Hayashi T, Nonaka S, Bandoh N, Kobayashi Y, Imada M, Harabuchi Y
Department of Otolaryngology, Asahikawa Medical College, Asahikawa, Hokkaido, Japan.
Cancer. 2001 Sep 15;92(6):1495-503. doi: 10.1002/1097-0142(20010915)92:6<1495::aid-cncr1474>3.0.co;2-p.
Optimal treatment policies of maxillary sinus carcinoma remain to be defined.

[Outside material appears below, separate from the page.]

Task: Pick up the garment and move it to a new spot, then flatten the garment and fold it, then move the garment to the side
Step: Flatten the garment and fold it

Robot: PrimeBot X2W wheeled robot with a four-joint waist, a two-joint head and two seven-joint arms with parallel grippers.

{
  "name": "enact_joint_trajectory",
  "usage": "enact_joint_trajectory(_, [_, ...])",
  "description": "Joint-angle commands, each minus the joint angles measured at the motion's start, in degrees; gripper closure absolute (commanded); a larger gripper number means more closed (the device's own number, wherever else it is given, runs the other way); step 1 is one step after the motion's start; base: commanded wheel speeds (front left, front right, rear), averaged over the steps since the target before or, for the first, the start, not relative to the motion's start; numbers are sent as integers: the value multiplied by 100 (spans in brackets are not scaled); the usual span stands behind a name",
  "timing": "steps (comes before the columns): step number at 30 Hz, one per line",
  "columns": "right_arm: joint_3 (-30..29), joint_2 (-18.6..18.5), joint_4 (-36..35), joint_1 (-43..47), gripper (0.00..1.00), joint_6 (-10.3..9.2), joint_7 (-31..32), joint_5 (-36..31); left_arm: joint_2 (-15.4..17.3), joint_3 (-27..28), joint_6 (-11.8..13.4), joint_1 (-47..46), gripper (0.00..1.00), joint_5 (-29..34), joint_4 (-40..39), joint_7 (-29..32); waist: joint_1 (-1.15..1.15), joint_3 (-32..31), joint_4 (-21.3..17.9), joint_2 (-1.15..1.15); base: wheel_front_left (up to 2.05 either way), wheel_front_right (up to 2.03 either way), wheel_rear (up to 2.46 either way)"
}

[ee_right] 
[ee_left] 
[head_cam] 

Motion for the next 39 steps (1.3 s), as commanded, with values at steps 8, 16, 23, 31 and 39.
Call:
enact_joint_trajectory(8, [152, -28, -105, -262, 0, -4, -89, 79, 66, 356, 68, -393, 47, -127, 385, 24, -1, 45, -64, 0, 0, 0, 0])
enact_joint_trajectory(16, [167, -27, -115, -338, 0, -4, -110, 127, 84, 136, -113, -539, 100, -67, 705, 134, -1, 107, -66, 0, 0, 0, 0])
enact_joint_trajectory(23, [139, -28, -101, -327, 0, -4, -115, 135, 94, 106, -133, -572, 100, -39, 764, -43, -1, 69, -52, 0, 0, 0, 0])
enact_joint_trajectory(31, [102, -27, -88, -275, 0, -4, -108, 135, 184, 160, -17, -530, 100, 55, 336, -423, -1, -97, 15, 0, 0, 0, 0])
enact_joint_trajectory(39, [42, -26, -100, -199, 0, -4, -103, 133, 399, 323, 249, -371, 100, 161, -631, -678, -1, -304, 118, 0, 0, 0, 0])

Seventy-four patients with squamous cell carcinoma of maxillary sinus were treated at Department of Otolaryngology, Asahikawa Medical College between 1983 and 1997. The T classification according to the 1997 International Union Against Cancer was as follows: 9 with T2, 35 with T3, and 30 with T4. Eight patients had lymph node metastasis with N1 at diagnosis. Of 62 patients who started multimodality therapy that comprised preoperative radiochemotherapy including local irradiation with total dose of 50 grays along with concomitant intramaxillary arterial infusion of 5-fluorouracil with total dose of 5000 mg followed by total or partial maxillectomy, 59 received the complete therapy. Eleven patients had to be treated with radiotherapy alone, and 1 patient received postoperative radiotherapy. The median follow-up time for surviving patients was 117 months.

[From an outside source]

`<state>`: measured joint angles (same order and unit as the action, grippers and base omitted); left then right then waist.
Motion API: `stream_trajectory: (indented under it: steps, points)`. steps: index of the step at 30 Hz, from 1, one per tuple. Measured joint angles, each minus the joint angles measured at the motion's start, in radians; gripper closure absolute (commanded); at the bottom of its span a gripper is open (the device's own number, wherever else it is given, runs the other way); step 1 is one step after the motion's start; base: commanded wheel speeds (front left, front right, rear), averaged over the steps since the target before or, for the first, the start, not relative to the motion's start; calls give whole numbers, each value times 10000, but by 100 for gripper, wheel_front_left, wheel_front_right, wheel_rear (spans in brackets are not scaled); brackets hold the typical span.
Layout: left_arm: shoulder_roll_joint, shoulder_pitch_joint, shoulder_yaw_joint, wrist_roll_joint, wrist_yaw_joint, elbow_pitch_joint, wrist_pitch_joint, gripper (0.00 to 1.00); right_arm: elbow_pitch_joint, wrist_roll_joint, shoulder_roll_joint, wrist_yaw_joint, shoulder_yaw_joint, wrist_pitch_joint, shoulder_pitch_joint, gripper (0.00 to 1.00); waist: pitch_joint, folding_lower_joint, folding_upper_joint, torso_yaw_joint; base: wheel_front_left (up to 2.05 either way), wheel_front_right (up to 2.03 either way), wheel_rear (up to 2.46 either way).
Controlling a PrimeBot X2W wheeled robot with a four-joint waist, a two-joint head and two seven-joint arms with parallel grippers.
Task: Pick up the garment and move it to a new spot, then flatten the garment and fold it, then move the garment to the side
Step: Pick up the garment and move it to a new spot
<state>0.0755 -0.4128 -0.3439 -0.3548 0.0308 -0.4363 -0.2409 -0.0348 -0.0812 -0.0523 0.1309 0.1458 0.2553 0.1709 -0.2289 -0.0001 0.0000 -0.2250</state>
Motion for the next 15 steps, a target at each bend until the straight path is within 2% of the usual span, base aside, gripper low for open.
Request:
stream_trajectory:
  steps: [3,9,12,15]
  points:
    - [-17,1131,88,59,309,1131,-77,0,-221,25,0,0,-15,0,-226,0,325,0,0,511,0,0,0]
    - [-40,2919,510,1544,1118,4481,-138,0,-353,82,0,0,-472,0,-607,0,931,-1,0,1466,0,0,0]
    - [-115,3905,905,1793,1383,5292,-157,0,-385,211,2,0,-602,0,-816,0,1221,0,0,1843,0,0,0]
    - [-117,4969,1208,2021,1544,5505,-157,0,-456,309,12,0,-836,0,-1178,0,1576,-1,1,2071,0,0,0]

The 5-year overall survival, disease free survival, and local control (LC) rates for all patients were 58.5%, 63.7%, and 73.6%, respectively. The patients who underwent multimodality therapy showed significantly better 5-year overall survival, disease free survival, and LC rates as compared with those who underwent radiotherapy alone (68.5% vs. 9.1%; 73.2% vs. 18.2%; 84.0% vs. 18.2%; P < 0.0001 each). Multivariate analysis revealed that T classification and treatment modality are independent predictors for disease free survival.

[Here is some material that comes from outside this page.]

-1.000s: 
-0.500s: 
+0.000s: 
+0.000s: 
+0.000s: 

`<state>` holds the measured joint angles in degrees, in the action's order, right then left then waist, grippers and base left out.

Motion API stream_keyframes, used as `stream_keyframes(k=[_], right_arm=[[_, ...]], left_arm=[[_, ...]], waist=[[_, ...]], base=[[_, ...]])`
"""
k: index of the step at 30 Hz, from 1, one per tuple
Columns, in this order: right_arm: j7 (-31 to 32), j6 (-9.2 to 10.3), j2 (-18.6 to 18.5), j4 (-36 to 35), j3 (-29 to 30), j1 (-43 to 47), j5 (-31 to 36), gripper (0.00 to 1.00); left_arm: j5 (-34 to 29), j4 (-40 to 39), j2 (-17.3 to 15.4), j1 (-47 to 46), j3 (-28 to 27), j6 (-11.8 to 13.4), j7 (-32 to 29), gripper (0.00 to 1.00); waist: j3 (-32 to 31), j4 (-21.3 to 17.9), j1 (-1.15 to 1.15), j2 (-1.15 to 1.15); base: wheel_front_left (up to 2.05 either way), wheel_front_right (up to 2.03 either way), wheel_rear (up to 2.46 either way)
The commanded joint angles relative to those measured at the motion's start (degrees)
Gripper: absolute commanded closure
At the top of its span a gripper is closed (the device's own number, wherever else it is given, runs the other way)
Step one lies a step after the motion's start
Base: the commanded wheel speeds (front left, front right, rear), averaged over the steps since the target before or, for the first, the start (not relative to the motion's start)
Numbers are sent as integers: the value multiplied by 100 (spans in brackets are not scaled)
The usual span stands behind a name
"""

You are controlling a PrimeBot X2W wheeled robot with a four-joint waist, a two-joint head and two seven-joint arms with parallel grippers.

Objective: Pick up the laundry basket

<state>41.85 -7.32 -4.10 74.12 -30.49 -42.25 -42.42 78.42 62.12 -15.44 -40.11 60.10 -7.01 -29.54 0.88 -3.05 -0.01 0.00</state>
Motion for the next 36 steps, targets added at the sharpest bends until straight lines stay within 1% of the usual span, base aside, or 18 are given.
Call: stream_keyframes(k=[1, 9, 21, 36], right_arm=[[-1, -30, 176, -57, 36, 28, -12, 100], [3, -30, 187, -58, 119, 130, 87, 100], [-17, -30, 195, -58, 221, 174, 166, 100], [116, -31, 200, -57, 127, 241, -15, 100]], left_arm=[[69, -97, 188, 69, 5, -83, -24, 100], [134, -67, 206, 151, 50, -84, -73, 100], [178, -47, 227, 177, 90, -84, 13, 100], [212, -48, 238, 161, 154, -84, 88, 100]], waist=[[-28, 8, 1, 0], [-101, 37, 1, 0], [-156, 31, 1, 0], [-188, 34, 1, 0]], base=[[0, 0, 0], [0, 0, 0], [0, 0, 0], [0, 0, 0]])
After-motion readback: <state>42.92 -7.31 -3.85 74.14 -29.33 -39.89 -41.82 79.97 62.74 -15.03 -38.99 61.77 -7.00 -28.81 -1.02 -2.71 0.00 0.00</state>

The authors' treatment method, which did not include any complicated techniques, produced higher survival and LC rates because of high effectiveness of multimodality therapy. They concluded that their multimodality therapy could offer a better chance for cure from maxillary sinus carcinoma at many institutions.
上颌窦癌的最佳治疗策略仍有待确定。
1983年至1997年间,旭川医科大学耳鼻喉科对74例上颌窦鳞状细胞癌患者进行了治疗。根据1997年国际抗癌联盟的T分类如下:T2期9例,T3期35例,T4期30例。8例患者诊断时伴有N1淋巴结转移。62例患者开始接受多模式治疗,包括术前放化疗,局部照射总剂量为50格雷,同时上颌动脉内注入5-氟尿嘧啶总剂量为5000毫克,随后进行全上颌骨或部分上颌骨切除术,其中59例完成了全部治疗。11例患者仅接受放疗,1例患者接受术后放疗。存活患者的中位随访时间为117个月。
所有患者的5年总生存率、无病生存率和局部控制(LC)率分别为58.5%、63.7%和73.6%。与仅接受放疗的患者相比,接受多模式治疗的患者5年总生存率、无病生存率和LC率显著更高(分别为68.5%对9.1%;73.2%对18.2%;84.0%对18.2%;P均<0.0001)。多变量分析显示,T分类和治疗方式是无病生存的独立预测因素。
作者的治疗方法不包括任何复杂技术,由于多模式治疗的高效性,产生了更高的生存率和LC率。他们得出结论,他们的多模式治疗可以为许多机构的上颌窦癌患者提供更好的治愈机会。